The lattice energy landscape is calculated for three pyridinium carboxylate salts and the corresponding pyridine·carboxylic acid cocrystals. Experimentally, one system crystallizes as a salt, another as a cocrystal and the acidic proton in the third is disordered across the N(arom)...O hydrogen bond vector. A novel structure of a 1:1 4-cyanopyridine·4-fluorobenzoic acid cocrystal (I) was characterized to provide the cocrystal as a system with an isolated carboxylic acid-pyridine heterosynthon. By contrast, the 4-dimethylaminopyridinium maleate salt (GUKVUE) shows the effects of an internal hydrogen bond, and the proton-disordered pyridine·isophthalic acid crystal (IYUPEX) shows the effects of competing intermolecular hydrogen bonds. All three crystal structures were found low in energy on the lattice energy landscape for the correct proton connectivity.
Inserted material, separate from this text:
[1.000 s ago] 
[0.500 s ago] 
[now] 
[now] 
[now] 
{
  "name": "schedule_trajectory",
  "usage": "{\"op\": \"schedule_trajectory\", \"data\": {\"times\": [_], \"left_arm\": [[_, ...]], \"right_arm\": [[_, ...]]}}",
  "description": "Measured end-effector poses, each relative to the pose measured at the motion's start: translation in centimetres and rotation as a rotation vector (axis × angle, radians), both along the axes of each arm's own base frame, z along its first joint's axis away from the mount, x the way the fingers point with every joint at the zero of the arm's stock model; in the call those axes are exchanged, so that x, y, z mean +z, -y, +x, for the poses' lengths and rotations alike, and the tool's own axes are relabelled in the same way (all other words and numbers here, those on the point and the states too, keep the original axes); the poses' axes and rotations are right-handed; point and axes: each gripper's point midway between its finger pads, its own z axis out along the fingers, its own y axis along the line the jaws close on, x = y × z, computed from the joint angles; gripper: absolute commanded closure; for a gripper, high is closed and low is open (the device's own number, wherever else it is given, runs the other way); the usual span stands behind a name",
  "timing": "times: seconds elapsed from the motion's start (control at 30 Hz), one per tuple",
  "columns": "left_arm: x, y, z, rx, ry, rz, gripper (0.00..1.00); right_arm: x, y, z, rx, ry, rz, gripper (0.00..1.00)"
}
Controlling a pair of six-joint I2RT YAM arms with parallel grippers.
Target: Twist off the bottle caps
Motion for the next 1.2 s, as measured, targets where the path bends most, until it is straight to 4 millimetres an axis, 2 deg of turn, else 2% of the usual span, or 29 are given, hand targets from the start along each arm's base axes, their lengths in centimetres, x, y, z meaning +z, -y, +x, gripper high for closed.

For all three systems, comparing the salt and cocrystal energy landscapes shows the importance of the proton position for the relative stabilities of structures, despite the expected similarities between the ionized and neutral forms of the carboxylic acid-pyridine heterosynthon. The systems with additional hydrogen bonds have some hydrogen bonding motifs that are only favourable for the salt or for the cocrystal. This illustrates the sensitivity of the range of thermodynamically plausible crystal structures to whether the molecules are assumed to be ionized or neutral.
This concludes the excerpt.